Assunzioni illegittime nel cantiere rifiuti, esposto in Procura del sindacato

Nel mirino dell'Ugl l'assunzione di un coordinatore nel cantiere Rsu della Teknoservice

Una sospetta assunzione illegittima nel cantiere Rsu del Comune di Cancello ed Arnone. Per questo la Ugl ha trasmetto questa mattina un esposto alla Procura della Repubblica di Santa Maria Capua Vetere, dopo aver già segnalato nelle scorse settimane alla Teknoservice, affidataria del servizio di raccolta rifiuti nel Comune di Cancello ed Arnone dal mese di luglio, il costante utilizzo di personale estraneo all’originaria pianta organica, assorbita in seguito al passaggio di cantiere.

Il sindacato aveva quindi richiesto e ottenuto dalla ditta l’elenco del personale impiegato ma, come spiega il dirigente provinciale Giovanni Guarino, “qualcosa non quadra”. “Nell’elenco compare stranamente un operaio assunto in data 11 luglio 2018 a tempo indeterminato – continua Guarino - appena 10 giorni dopo il passaggio di cantiere. Lo stesso risulta inquadrato con qualifica di responsabile di 4° livello, il quale costo ammonta a circa 46.000 euro annui. Questo il motivo della tempestiva reazione, anche perché era da diversi mesi che le dinamiche del cantiere di igiene urbana di Cancello ed Arnone venivano monitorate dalla Ugl, soprattutto da quando vennero licenziati immotivatamente due lavoratori”.
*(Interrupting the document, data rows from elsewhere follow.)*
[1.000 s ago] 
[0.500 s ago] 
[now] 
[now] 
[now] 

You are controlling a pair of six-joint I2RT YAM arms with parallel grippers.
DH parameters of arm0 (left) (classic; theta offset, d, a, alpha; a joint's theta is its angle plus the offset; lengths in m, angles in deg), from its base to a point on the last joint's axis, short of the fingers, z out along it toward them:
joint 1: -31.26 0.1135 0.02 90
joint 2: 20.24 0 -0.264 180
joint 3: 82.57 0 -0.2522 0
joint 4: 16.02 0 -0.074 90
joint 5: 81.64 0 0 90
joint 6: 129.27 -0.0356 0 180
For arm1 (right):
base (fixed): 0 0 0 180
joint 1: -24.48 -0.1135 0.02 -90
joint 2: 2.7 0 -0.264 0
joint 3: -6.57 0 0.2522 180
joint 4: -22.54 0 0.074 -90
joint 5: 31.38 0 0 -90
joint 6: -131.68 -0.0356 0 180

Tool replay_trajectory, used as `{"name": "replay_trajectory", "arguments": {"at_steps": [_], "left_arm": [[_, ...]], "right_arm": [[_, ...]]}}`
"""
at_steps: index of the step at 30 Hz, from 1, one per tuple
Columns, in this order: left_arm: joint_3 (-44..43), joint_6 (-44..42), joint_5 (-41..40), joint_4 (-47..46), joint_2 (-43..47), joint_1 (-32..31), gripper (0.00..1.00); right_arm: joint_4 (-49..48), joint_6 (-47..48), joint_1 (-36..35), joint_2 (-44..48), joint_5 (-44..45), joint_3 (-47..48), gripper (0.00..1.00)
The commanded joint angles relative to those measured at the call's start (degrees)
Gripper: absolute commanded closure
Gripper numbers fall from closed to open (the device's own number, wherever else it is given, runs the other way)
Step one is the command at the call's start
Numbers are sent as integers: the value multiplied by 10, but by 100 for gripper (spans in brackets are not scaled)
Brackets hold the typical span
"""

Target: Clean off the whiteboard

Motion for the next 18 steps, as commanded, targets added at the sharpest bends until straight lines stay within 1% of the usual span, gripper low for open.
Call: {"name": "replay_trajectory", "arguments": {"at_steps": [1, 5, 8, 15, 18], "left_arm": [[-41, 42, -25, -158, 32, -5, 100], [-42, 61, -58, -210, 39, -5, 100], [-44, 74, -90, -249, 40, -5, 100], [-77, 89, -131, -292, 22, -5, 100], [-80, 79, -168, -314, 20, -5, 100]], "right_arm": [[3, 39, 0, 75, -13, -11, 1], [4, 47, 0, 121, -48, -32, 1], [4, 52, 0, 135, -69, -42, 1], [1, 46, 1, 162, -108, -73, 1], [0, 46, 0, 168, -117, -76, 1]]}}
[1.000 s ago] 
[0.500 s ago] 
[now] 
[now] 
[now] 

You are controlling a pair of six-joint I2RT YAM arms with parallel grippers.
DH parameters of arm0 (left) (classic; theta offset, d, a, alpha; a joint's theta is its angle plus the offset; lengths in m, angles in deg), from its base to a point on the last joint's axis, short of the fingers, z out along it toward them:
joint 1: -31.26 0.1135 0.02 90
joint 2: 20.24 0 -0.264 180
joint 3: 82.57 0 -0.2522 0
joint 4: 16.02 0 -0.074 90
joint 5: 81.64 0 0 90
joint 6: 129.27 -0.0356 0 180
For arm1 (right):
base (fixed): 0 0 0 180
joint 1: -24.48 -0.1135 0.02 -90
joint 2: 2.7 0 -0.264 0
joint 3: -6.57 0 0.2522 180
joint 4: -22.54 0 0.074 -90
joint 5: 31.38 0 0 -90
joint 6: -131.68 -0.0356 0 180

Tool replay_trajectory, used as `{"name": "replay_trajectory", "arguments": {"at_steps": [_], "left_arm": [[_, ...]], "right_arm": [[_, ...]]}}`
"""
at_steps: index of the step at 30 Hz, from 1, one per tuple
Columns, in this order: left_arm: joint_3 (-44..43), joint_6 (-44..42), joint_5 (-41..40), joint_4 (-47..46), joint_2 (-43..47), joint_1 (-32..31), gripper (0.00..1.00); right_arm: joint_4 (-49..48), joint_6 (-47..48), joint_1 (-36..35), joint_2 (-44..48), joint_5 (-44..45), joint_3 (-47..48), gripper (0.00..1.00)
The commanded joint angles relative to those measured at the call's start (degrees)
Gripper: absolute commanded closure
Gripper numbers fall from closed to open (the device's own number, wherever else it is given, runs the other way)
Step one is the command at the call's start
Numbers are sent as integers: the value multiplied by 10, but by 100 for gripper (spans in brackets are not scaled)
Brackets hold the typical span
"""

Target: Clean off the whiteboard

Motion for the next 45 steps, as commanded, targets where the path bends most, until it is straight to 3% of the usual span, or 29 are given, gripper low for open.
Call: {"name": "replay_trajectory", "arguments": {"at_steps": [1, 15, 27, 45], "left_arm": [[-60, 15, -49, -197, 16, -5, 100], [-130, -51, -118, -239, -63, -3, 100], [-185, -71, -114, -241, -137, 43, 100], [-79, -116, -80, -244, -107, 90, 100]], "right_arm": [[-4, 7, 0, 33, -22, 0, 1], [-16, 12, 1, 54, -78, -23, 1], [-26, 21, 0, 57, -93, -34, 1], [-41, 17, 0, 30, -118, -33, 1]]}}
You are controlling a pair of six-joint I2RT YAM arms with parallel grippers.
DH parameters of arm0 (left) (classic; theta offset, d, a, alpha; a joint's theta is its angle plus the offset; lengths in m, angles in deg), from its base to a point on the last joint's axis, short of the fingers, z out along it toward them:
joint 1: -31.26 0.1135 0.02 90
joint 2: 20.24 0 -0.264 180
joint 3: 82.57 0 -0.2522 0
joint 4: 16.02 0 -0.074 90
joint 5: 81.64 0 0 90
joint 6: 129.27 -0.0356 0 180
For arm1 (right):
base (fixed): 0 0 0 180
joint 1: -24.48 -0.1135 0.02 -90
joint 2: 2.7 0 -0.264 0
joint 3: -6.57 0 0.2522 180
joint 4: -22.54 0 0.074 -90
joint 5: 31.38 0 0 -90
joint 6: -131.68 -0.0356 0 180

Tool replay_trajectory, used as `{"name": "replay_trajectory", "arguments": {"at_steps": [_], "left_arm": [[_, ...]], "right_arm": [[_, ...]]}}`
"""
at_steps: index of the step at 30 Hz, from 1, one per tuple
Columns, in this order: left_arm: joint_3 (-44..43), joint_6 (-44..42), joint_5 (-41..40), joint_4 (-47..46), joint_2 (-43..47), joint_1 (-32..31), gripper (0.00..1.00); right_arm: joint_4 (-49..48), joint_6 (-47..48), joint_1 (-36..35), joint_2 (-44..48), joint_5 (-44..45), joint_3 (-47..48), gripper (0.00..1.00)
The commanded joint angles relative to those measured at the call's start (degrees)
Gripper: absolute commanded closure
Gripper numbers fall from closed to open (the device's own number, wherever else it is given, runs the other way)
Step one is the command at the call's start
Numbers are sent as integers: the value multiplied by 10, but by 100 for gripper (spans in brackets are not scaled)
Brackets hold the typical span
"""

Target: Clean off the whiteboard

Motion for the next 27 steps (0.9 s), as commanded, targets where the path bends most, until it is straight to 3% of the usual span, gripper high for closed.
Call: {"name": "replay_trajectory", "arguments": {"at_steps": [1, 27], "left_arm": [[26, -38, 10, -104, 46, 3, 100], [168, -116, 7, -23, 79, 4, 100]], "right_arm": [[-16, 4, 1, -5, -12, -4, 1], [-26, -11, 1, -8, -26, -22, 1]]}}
“Come è ben noto al sindaco, all’assessore all’Ambiente ed al responsabile del procedimento di gara – spiega il dirigente sindacale - il capitolato d’appalto prevedeva l’assunzione di un operaio con mansioni di coordinatore, in sostituzione di un dipendente deceduto. La predetta assunzione però sarebbe dovuta essere annunciata in occasione della riunione utile al passaggio di cantiere, un particolare non di poco conto se consideriamo che la legge regionale vigente impone ai Comuni e alle aziende il divieto assoluto di predisporre nuove assunzioni, dato che hanno precedenza i dipendenti degli ex Consorzi di Bacino della Regione Campania”.

“Presupponiamo che proprio per eludere quest’obbligo il dipendente neo assunto è stato arruolato dall’azienda a distanza di dieci giorni dal passaggio di cantiere – è l’accusa di Guarino - senza fornire alcuna informazione ai sindacati, o almeno alla Ugl, i quali avrebbero sicuramente potuto impedirlo. Pertanto, acquisito l’elenco del personale, possiamo dire con certezza che si sia compiuto un reato, del quale auspichiamo che il Comune sia all’oscuro, di conseguenza abbiamo informato la Procura della Repubblica, la Regione Campania, e tutte le altre istituzioni ognuna per la propria competenza”.